C o s i n e ( u , v ) = &Sigma; i v i &CenterDot; u i &Sigma; i v i 2 &CenterDot; &Sigma; i u i 2
The span of cosine similarity is [-1,1].Similarity size between vector and the size of cosine similarity proportional.When two vector direction are completely contrary, Cosine (u, v)=-1; When two vectors are mutually vertical, time namely angle is 90 °, Cosine (u, v)=0; Direction between two vectors is identical, Cosine (u, v)=1.But for text vector, in vector space model, there will not be negative.So the span of cosine similarity is [0,1] in the middle of vector space model.
Accordingly, the structure of the 5th acquiring unit 15 as shown in Figure 4, can comprise: the first probability obtains subelement 151, first probability and obtains subelement 152, second probability acquisition subelement 153, second probability and obtain subelement 154, the 3rd probability acquisition subelement 155 and the 4th probability and obtains subelement 156.

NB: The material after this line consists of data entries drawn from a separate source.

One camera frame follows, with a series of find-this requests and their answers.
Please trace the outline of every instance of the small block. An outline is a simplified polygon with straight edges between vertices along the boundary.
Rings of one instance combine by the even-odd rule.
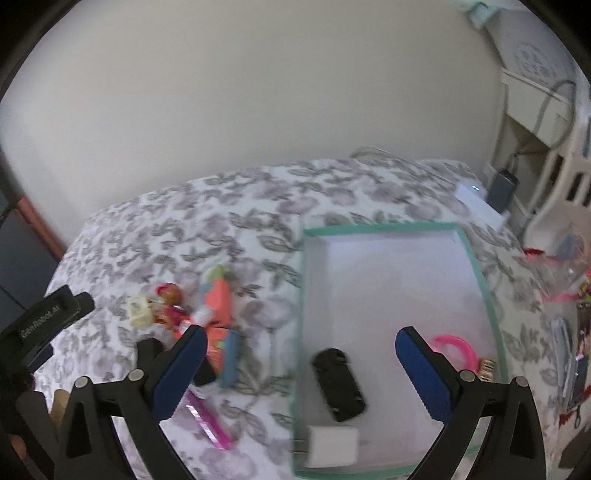
[[[329,468],[357,462],[359,431],[354,427],[309,427],[306,468]]]

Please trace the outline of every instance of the pink hair tie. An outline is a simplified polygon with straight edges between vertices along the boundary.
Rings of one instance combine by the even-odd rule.
[[[478,355],[467,341],[455,335],[439,335],[429,342],[431,349],[437,353],[442,353],[441,348],[443,345],[453,345],[462,353],[464,357],[463,370],[478,372]]]

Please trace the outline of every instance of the cord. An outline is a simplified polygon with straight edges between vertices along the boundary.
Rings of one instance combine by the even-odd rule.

First probability obtains subelement 151, for based on the second instance probability distribution of the second word and the second context similarity of the second word, the named entity type obtaining the second word belongs to the probability of named entity class label c, wherein named entity class label c is arranged in named entity recognition class tag set C, and is used to indicate a kind of named entity type.Concrete, can based on following formula:
p ( c | w , u , u &prime; , s , T ) = &Sigma; t &Element; T a n d t &Proportional; w p ( c | t ) &CenterDot; &gamma; ( t , u &prime; ) &CenterDot; &omega; ( w , t ) &Sigma; t &prime; &Element; T &gamma; ( t , u &prime; ) &CenterDot; &omega; ( w , t ) + &theta; / Z ( w , u , u &prime; , s , T )
The named entity type obtaining the second word belongs to the probability of named entity class label c.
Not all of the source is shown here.